Ingredients

2 large leeks, white and light-green parts

1 medium zucchini, sliced diagonally 1/4 inch thick

1 medium yellow squash, sliced diagonally 1/4 inch thick

3 tablespoons olive oil, plus more for coating dish

Salt and freshly ground pepper, to taste

2 tablespoons plain bread crumbs

2 tablespoons freshly grated Parmesan

1 medium clove garlic, minced

2 teaspoons fresh thyme leaves

Preparation

Heat oven to 425 degrees. Brush a 9-inch Pyrex pie plate or gratin dish with oil. Trim stem ends of leeks; cut into 1/4-inch-thick diagonal rounds.

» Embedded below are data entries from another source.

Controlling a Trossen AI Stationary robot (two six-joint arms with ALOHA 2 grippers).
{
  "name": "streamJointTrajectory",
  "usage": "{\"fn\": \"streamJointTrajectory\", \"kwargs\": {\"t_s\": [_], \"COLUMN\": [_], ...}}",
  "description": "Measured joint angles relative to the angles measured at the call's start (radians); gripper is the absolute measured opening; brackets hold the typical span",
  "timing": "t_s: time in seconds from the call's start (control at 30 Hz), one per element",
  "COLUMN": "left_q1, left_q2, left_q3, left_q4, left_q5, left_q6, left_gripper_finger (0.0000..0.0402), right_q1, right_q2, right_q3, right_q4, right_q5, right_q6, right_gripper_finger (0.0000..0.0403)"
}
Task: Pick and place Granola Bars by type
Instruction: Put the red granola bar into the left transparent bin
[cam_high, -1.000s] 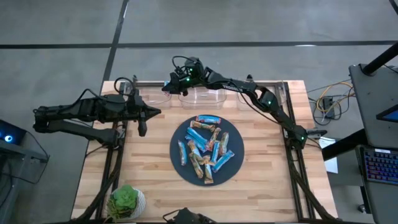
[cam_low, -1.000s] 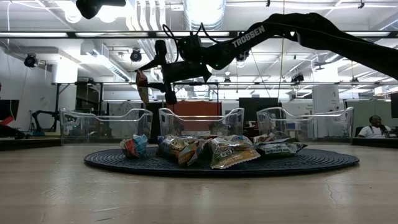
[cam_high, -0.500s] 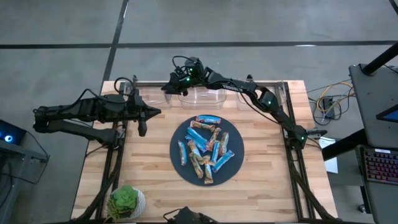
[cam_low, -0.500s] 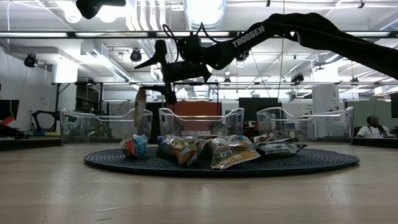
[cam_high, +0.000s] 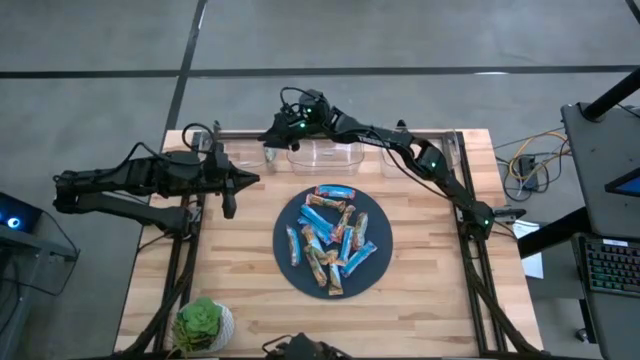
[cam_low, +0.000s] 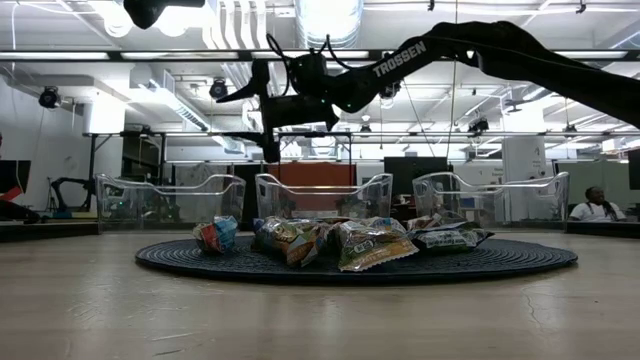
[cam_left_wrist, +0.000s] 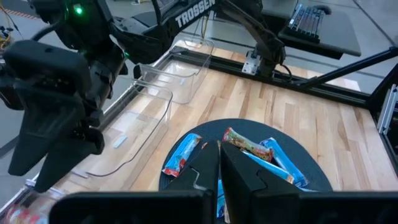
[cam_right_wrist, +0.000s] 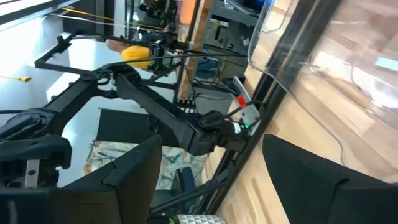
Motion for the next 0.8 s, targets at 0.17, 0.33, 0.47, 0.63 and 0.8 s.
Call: {"fn": "streamJointTrajectory", "kwargs": {"t_s": [0.17,0.33,0.47,0.63,0.8], "left_q1": [0.0,0.0,0.0,0.0,0.0], "left_q2": [0.0,0.0,0.0,0.0,0.0], "left_q3": [0.0,0.0,0.0,0.0,0.0], "left_q4": [0.0,0.0,0.0,-0.001,-0.001], "left_q5": [0.0,0.0,0.0,0.0,0.0], "left_q6": [0.0,0.0,-0.002,-0.007,-0.02], "left_gripper_finger": [0.0,0.0,0.0,0.0,0.0], "right_q1": [0.0,0.0,0.0,0.0,0.0], "right_q2": [0.0,-0.005,-0.009,-0.01,-0.013], "right_q3": [0.0,0.0,0.0,0.0,0.0], "right_q4": [0.004,0.005,0.005,0.005,0.005], "right_q5": [-0.023,-0.028,-0.028,-0.028,-0.06], "right_q6": [-0.046,-0.096,-0.136,-0.198,-0.264], "right_gripper_finger": [0.0247,0.0197,0.0145,0.0084,0.0022]}}
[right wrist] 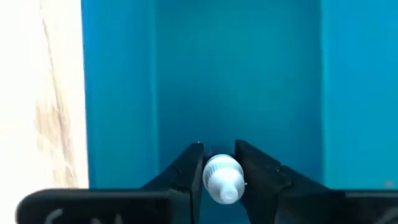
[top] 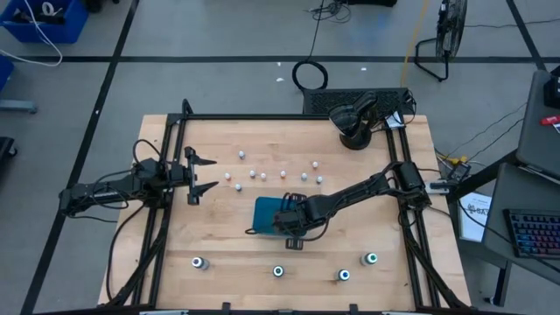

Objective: Pick & Place food coloring
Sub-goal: Put the purple food coloring bottle into the blue bin, then put the black food coloring bottle into the blue bin

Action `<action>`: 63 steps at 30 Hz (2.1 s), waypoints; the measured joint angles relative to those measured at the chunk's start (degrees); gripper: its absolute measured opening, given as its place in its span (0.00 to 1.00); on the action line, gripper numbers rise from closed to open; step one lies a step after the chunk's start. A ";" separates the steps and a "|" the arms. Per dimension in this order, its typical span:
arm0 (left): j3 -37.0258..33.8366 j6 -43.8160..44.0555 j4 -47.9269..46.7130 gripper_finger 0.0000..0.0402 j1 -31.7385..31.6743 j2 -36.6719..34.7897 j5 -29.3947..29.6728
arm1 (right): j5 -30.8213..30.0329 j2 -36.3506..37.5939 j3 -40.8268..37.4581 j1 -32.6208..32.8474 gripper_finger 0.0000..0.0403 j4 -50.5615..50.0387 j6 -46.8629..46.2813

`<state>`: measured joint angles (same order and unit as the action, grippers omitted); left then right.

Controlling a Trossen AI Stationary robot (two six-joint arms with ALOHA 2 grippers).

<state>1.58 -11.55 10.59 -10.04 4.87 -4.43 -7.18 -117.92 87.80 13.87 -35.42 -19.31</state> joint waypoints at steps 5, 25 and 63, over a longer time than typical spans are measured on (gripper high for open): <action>0.00 0.00 -0.02 0.76 0.02 0.00 0.01 | 0.00 0.32 0.01 0.00 0.33 1.52 0.15; 0.00 0.00 -0.02 0.76 0.02 0.01 0.01 | -2.27 10.55 0.03 -0.71 0.39 -2.01 -0.62; 0.00 0.00 -0.02 0.76 0.02 -0.01 0.00 | 4.99 18.72 -20.88 -24.81 0.45 -6.36 2.45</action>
<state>1.58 -11.55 10.57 -10.02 4.86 -4.43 -2.19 -99.20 66.92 -10.94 -41.78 -16.87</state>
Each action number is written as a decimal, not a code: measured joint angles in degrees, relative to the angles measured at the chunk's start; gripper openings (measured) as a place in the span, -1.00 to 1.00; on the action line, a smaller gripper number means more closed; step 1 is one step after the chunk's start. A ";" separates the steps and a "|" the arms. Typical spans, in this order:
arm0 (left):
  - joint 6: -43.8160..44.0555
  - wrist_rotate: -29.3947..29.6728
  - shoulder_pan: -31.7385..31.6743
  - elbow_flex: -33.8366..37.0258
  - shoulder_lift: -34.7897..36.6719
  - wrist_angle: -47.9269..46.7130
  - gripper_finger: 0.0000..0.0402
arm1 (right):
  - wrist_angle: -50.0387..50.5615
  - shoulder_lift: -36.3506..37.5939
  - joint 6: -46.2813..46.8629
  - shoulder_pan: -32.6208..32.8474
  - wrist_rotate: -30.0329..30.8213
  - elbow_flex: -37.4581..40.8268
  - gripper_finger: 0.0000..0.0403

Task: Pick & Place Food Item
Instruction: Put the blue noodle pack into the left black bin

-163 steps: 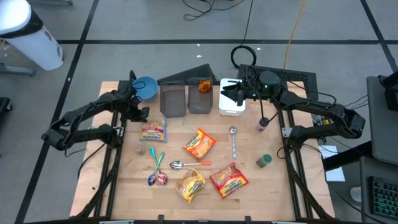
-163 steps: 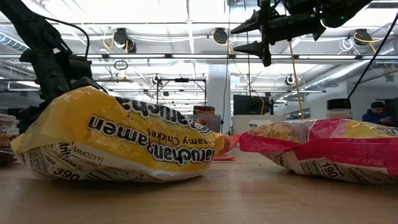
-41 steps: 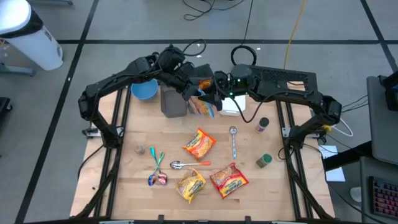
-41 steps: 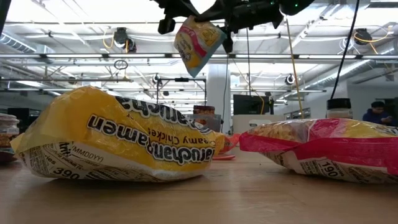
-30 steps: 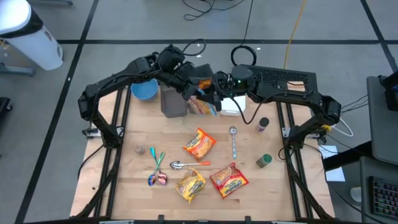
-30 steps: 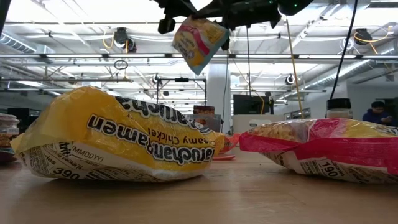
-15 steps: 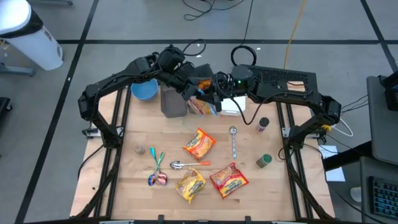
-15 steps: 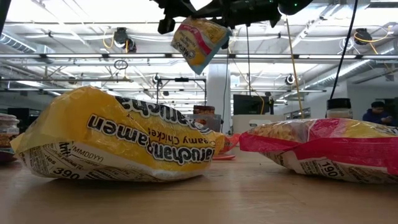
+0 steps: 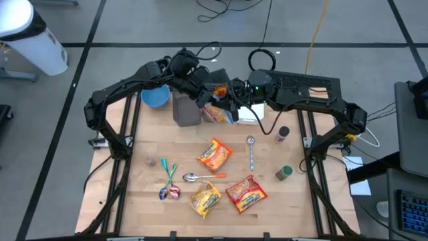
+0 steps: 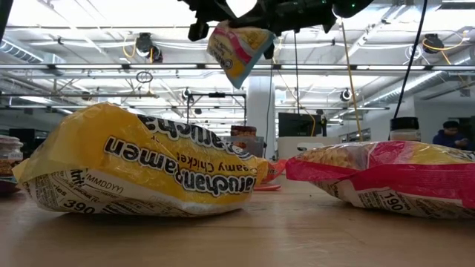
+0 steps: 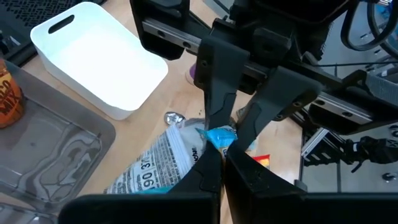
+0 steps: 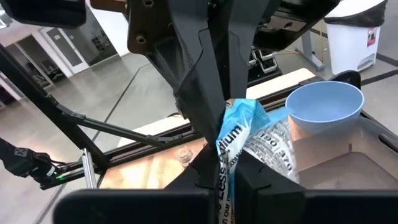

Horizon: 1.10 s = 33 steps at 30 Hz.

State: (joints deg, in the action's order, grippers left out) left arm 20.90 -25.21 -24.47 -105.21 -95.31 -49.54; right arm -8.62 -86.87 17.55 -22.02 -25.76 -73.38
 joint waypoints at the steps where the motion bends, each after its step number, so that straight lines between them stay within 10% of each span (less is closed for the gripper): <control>1: -0.10 -0.01 0.00 0.00 0.00 -0.02 -0.96 | 0.00 0.00 -0.26 0.00 0.00 0.00 -0.98; 16: -1.98 -0.52 -0.01 0.01 0.00 0.73 -0.92 | -0.17 0.02 -0.46 -0.02 -0.01 0.00 -1.00; 33: 1.02 -22.90 -5.68 0.02 0.42 11.55 -0.12 | -1.48 3.09 -3.60 -0.50 -7.11 0.07 -1.00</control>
State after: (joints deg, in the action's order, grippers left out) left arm 21.92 -48.11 -30.15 -105.19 -94.88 -38.00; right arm -10.10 -83.78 13.95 -22.52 -32.87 -73.32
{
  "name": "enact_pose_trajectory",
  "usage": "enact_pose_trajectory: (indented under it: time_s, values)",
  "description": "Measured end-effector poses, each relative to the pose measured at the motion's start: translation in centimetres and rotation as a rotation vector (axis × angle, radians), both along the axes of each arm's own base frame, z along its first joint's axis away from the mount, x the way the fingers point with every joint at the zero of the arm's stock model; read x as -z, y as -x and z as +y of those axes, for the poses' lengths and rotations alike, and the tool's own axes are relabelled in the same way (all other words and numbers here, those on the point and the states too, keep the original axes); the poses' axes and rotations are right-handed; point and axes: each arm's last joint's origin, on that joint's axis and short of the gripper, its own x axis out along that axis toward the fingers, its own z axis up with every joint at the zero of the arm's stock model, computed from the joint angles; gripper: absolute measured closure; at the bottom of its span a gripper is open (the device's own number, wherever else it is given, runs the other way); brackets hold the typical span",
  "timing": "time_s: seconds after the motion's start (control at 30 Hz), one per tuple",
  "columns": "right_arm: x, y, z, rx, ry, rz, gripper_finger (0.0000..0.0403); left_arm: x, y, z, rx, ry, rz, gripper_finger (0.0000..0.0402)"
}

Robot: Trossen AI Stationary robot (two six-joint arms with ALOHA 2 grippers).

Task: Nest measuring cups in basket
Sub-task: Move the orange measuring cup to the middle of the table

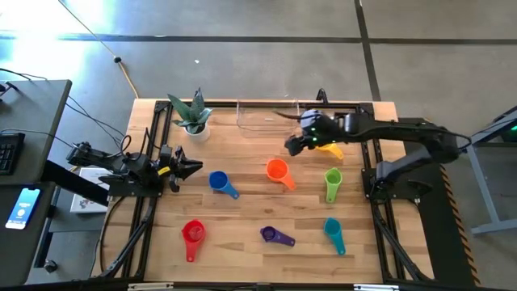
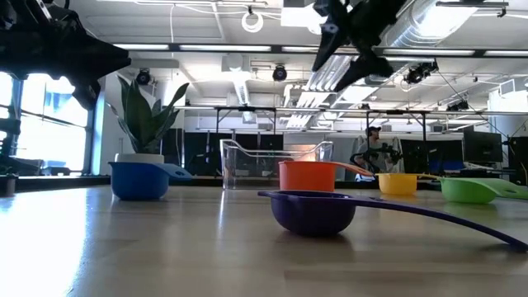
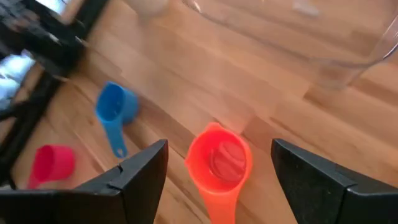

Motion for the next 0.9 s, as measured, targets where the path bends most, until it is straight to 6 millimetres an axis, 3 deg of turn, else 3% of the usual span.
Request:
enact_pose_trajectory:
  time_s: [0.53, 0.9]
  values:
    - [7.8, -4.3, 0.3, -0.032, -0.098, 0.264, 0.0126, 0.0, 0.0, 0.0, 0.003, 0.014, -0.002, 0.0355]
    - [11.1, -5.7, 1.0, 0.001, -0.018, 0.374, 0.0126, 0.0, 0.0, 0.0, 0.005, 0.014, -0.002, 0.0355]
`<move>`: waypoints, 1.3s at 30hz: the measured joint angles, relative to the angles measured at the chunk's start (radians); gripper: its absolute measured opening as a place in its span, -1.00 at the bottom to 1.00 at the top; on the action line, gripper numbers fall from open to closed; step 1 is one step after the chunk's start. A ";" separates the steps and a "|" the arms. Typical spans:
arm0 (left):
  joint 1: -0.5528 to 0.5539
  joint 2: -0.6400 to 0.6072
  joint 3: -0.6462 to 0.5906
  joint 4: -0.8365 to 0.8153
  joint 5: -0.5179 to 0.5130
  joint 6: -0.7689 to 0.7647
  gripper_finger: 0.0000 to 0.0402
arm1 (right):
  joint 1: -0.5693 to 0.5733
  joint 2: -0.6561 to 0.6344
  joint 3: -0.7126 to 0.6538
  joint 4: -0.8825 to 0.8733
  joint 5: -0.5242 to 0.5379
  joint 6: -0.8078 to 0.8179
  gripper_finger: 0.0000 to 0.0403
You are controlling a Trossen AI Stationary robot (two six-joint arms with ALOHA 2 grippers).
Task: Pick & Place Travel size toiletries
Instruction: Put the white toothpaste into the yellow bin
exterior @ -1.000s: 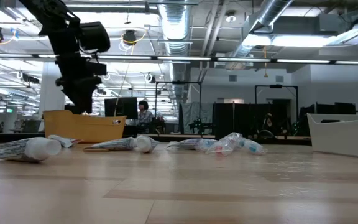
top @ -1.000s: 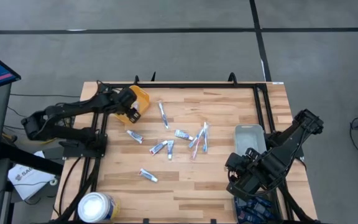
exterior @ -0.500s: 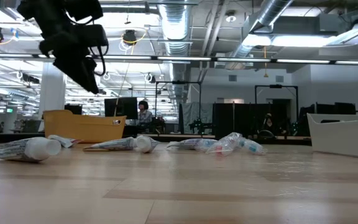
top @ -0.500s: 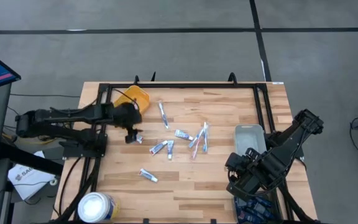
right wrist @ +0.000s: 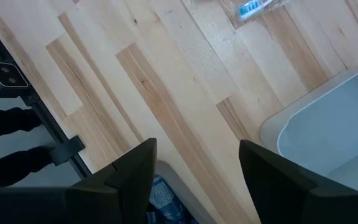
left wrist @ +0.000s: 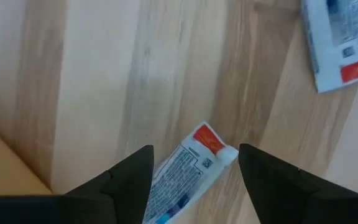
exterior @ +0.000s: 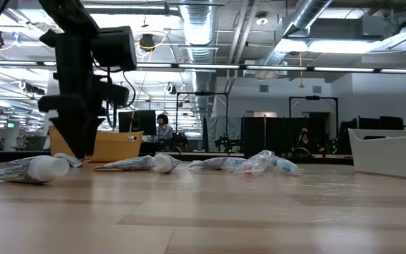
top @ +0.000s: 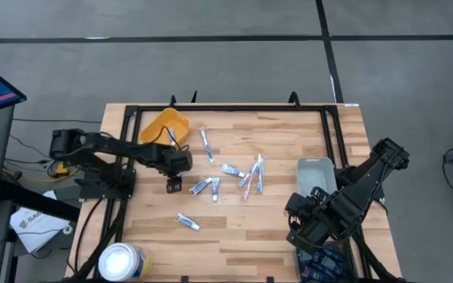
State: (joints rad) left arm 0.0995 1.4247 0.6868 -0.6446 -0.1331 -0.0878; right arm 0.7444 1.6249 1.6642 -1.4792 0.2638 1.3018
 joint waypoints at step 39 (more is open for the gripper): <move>-0.003 0.065 -0.002 0.064 0.004 0.055 -0.99 | 0.001 0.000 0.000 0.000 0.000 -0.001 0.10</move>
State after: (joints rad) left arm 0.0967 1.4900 0.6846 -0.5809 -0.1293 -0.0326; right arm 0.7452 1.6249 1.6642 -1.4792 0.2640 1.3010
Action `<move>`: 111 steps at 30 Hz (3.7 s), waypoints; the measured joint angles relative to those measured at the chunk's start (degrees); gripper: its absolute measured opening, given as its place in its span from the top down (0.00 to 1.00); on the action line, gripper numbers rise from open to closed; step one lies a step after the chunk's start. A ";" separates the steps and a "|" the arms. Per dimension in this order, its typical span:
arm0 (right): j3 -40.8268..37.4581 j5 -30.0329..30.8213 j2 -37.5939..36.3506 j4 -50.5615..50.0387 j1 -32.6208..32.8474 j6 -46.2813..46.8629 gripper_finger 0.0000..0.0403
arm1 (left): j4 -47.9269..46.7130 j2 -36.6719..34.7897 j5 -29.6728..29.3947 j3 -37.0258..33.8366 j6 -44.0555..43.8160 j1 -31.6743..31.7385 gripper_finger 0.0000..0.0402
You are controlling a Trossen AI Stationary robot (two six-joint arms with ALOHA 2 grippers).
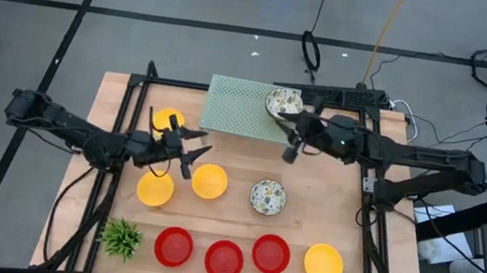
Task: Pick & Place Mini bowls
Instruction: Put the yellow bowl on the shelf
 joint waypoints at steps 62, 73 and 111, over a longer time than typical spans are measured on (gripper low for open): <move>-20.05 -17.05 -7.97 20.53 21.28 5.74 0.78 | -89.19 24.81 16.61 26.07 -28.49 35.89 0.50; -20.23 -17.07 -7.94 16.63 21.30 5.56 0.78 | -89.43 24.90 17.29 26.07 -23.20 36.40 0.88; -22.61 -17.07 -7.92 17.50 21.30 1.31 0.78 | -91.60 25.89 19.92 63.97 -11.28 25.46 0.97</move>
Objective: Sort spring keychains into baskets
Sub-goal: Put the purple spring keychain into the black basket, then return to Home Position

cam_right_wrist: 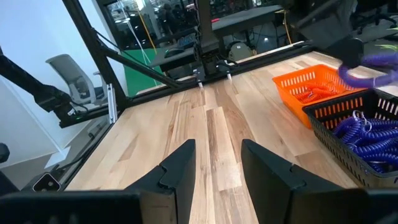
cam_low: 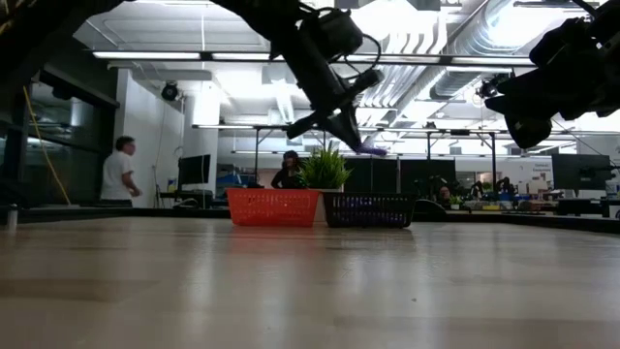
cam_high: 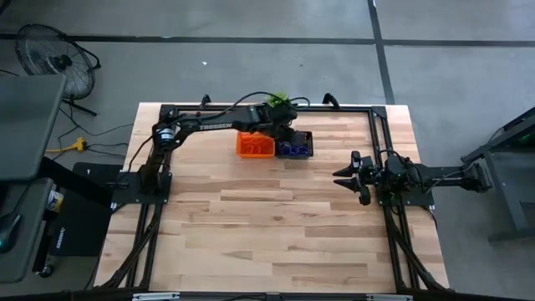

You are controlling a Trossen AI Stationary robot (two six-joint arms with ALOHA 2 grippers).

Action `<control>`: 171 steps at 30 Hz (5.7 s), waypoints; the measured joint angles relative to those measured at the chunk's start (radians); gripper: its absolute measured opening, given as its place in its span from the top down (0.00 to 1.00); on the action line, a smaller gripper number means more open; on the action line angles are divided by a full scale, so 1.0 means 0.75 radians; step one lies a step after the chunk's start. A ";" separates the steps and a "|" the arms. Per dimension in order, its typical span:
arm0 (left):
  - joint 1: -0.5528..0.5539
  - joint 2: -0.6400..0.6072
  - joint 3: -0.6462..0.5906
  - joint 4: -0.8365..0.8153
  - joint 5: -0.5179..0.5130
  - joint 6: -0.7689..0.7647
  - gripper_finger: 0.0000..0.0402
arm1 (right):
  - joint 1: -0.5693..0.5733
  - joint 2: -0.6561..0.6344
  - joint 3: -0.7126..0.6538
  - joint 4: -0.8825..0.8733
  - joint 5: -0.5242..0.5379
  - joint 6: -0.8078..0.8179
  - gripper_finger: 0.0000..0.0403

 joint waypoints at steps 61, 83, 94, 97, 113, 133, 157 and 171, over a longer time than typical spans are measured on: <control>-0.306 -0.271 -0.217 0.325 0.159 0.724 1.00 | 0.000 0.000 0.000 0.001 0.000 0.000 0.69; -0.450 -1.261 -1.491 0.939 0.181 0.767 1.00 | 0.000 0.000 0.000 0.000 0.000 0.000 0.69; -0.447 -1.655 -2.011 1.389 0.232 0.758 1.00 | 0.000 -0.001 0.000 0.001 0.000 0.000 0.69; -0.446 -1.732 -2.123 1.512 0.255 0.758 1.00 | 0.000 -0.001 0.000 0.000 0.000 0.000 0.69; -0.445 -2.008 -2.406 1.710 0.285 0.831 1.00 | 0.000 -0.001 0.000 -0.001 0.000 0.000 0.69; -0.308 -2.732 -2.409 0.896 0.271 0.886 1.00 | 0.000 0.000 0.000 -0.001 0.000 0.000 0.69; -0.307 -2.720 -2.410 0.883 0.202 0.826 1.00 | 0.000 0.000 0.000 -0.003 0.002 0.000 0.69; -0.307 -2.720 -2.410 0.883 0.202 0.826 1.00 | 0.000 0.000 0.000 -0.004 0.001 0.000 0.69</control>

Place in a bowl of cold water for 5 minutes to rid them of dirt and sand. Pat dry. In a medium bowl, gently toss leeks, zucchini, squash, 2 tablespoons olive oil, and salt and pepper to taste. Arrange vegetable slices in bottom of pie plate, slightly overlapping them.

In a small bowl, combine bread crumbs, Parmesan, garlic, thyme, and salt and pepper to taste. Mix in the remaining 1 tablespoon oil until mixture is crumbly. Sprinkle the crumb mixture over vegetables, and bake until the bread crumbs are golden brown and vegetables are tender, about 25 minutes.